## TASK DESCRIPTION
Strip the pictures, then copy the remaining data exactly as it stands.

## DATASET SECTION
==================================================

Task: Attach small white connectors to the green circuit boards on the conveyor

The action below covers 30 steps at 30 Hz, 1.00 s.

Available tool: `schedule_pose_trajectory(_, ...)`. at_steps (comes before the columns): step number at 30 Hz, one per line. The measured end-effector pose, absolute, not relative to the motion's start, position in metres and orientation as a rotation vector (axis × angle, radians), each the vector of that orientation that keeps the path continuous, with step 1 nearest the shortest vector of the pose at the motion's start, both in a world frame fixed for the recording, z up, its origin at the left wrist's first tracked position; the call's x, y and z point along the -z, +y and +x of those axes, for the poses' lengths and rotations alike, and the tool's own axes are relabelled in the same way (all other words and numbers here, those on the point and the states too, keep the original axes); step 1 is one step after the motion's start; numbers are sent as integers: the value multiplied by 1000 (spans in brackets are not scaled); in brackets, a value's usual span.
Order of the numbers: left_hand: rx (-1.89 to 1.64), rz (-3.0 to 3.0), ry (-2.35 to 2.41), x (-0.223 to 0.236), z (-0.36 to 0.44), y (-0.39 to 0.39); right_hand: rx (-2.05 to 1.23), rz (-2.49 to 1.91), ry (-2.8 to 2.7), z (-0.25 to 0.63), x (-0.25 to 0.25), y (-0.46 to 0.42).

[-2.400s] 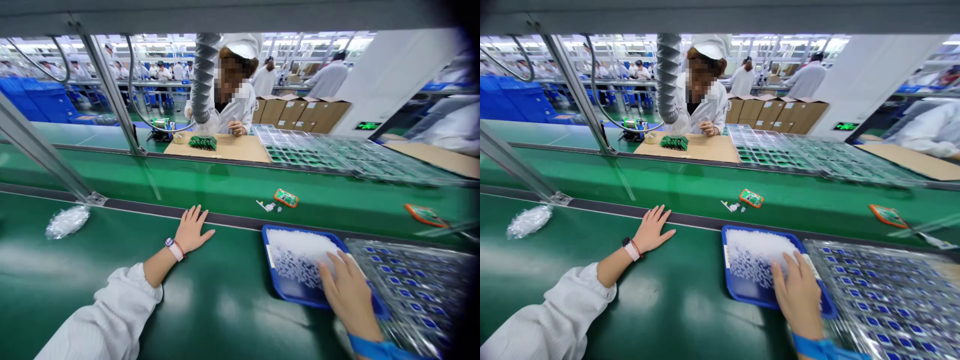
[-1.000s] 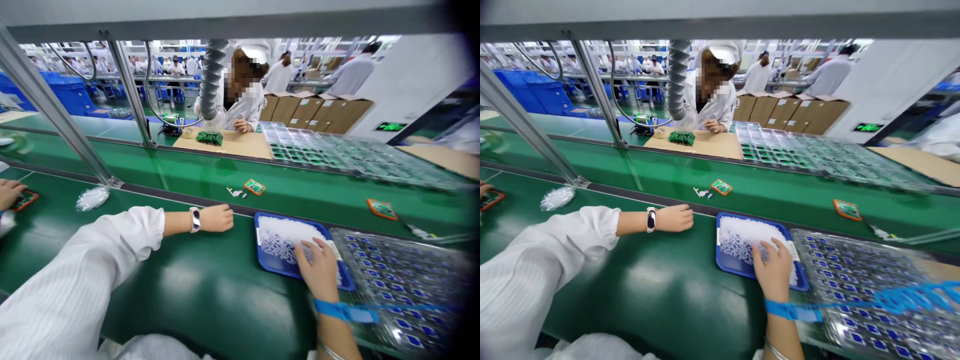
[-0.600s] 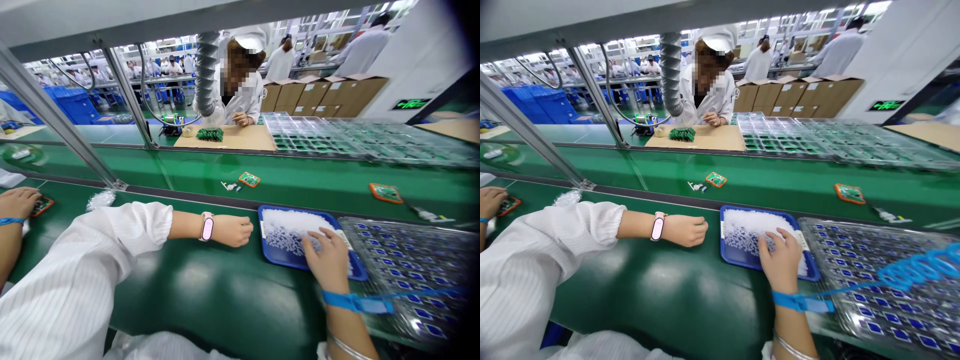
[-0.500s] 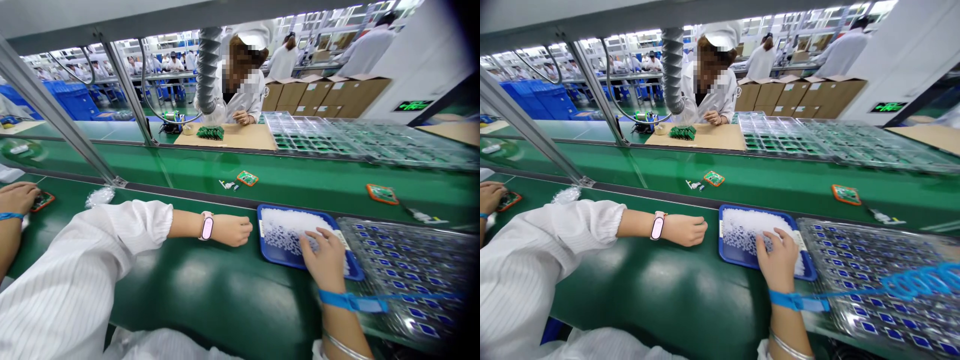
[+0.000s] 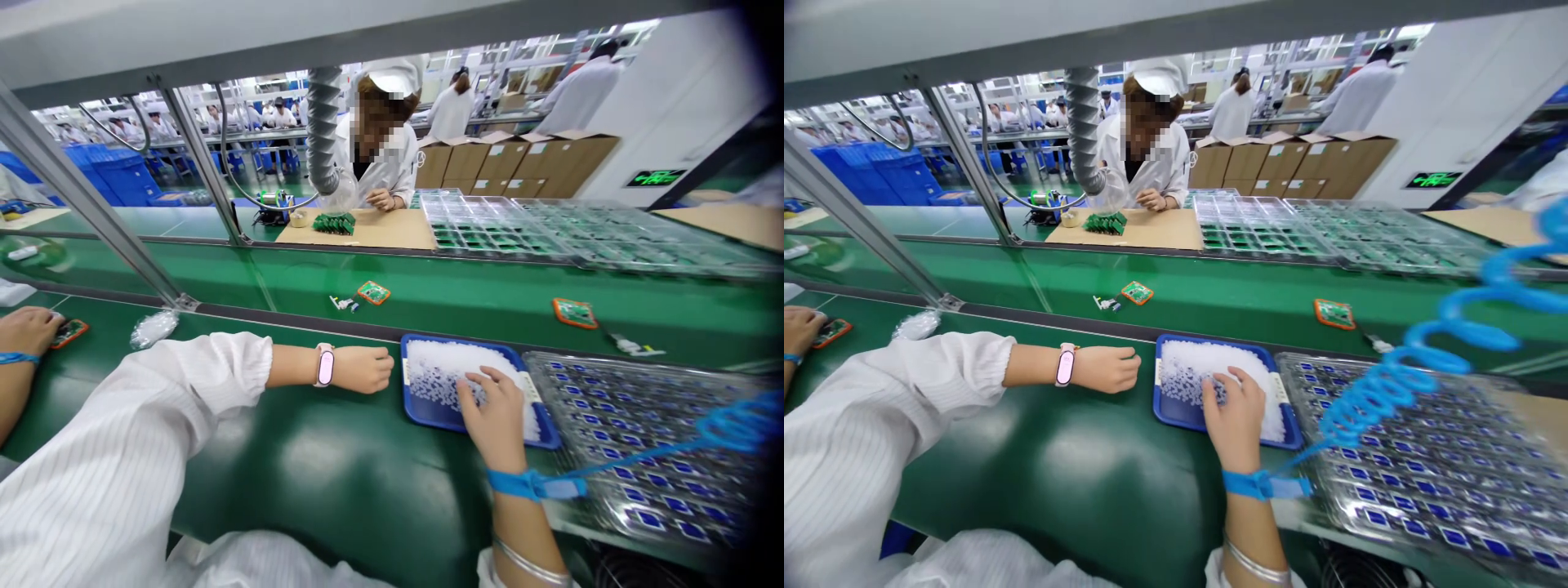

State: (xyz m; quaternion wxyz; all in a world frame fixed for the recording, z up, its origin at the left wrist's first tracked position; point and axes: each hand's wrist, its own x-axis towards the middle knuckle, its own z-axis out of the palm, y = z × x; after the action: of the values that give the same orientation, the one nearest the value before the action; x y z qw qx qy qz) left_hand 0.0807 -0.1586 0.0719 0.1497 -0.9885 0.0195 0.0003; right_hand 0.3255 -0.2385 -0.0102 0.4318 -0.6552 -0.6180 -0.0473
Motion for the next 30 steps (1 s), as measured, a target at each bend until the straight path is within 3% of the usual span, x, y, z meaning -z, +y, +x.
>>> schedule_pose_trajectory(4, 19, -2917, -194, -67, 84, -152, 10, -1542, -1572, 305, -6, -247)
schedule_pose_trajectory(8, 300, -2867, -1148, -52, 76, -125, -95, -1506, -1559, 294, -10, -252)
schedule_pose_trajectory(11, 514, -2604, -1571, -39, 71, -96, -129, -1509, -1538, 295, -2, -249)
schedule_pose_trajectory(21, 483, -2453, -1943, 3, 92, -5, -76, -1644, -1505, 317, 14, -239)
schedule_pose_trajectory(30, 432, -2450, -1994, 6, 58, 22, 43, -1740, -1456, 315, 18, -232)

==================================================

## FINISHED TASK
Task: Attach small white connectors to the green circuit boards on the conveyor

The action below covers 30 steps at 30 Hz, 1.00 s.

Available tool: `schedule_pose_trajectory(_, ...)`. at_steps (comes before the columns): step number at 30 Hz, one per line. The measured end-effector pose, absolute, not relative to the motion's start, position in metres and orientation as a rotation vector (axis × angle, radians), each the vector of that orientation that keeps the path continuous, with step 1 nearest the shortest vector of the pose at the motion's start, both in a world frame fixed for the recording, z up, its origin at the left wrist's first tracked position; the call's x, y and z point along the -z, +y and +x of those axes, for the poses' lengths and rotations alike, and the tool's own axes are relabelled in the same way (all other words and numbers here, those on the point and the states too, keep the original axes); step 1 is one step after the motion's start; numbers are sent as integers: the value multiplied by 1000 (spans in brackets are not scaled); in brackets, a value's usual span.
Order of the numbers: left_hand: rx (-1.89 to 1.64), rz (-3.0 to 3.0), ry (-2.35 to 2.41), x (-0.223 to 0.236), z (-0.36 to 0.44), y (-0.39 to 0.39); right_hand: rx (-2.05 to 1.23), rz (-2.49 to 1.91), ry (-2.8 to 2.7), z (-0.25 to 0.63), x (-0.25 to 0.25), y (-0.46 to 0.42).

[-2.400s] 
[-1.000s] 
[-0.600s] 
[-0.500s] 
[+0.000s] 

State: (xyz m; quaternion wxyz; all in a world frame fixed for the recording, z up, its origin at the left wrist's first tracked position; point and axes: each hand's wrist, its own x-axis towards the middle knuckle, its own z-axis out of the palm, y = z × x; after the action: of the values that give the same orientation, the one nearest the value before the action; x y z qw qx qy qz) left_hand 0.0807 -0.1586 0.0719 0.1497 -0.9885 0.0195 0.0003; right_hand 0.3255 -0.2385 -0.0102 0.4318 -0.6552 -0.6180 -0.0473
Motion for the next 30 steps (1 s), as measured, a target at each bend until the straight path is within 3% of the usual span, x, y, z meaning -z, +y, +x.
>>> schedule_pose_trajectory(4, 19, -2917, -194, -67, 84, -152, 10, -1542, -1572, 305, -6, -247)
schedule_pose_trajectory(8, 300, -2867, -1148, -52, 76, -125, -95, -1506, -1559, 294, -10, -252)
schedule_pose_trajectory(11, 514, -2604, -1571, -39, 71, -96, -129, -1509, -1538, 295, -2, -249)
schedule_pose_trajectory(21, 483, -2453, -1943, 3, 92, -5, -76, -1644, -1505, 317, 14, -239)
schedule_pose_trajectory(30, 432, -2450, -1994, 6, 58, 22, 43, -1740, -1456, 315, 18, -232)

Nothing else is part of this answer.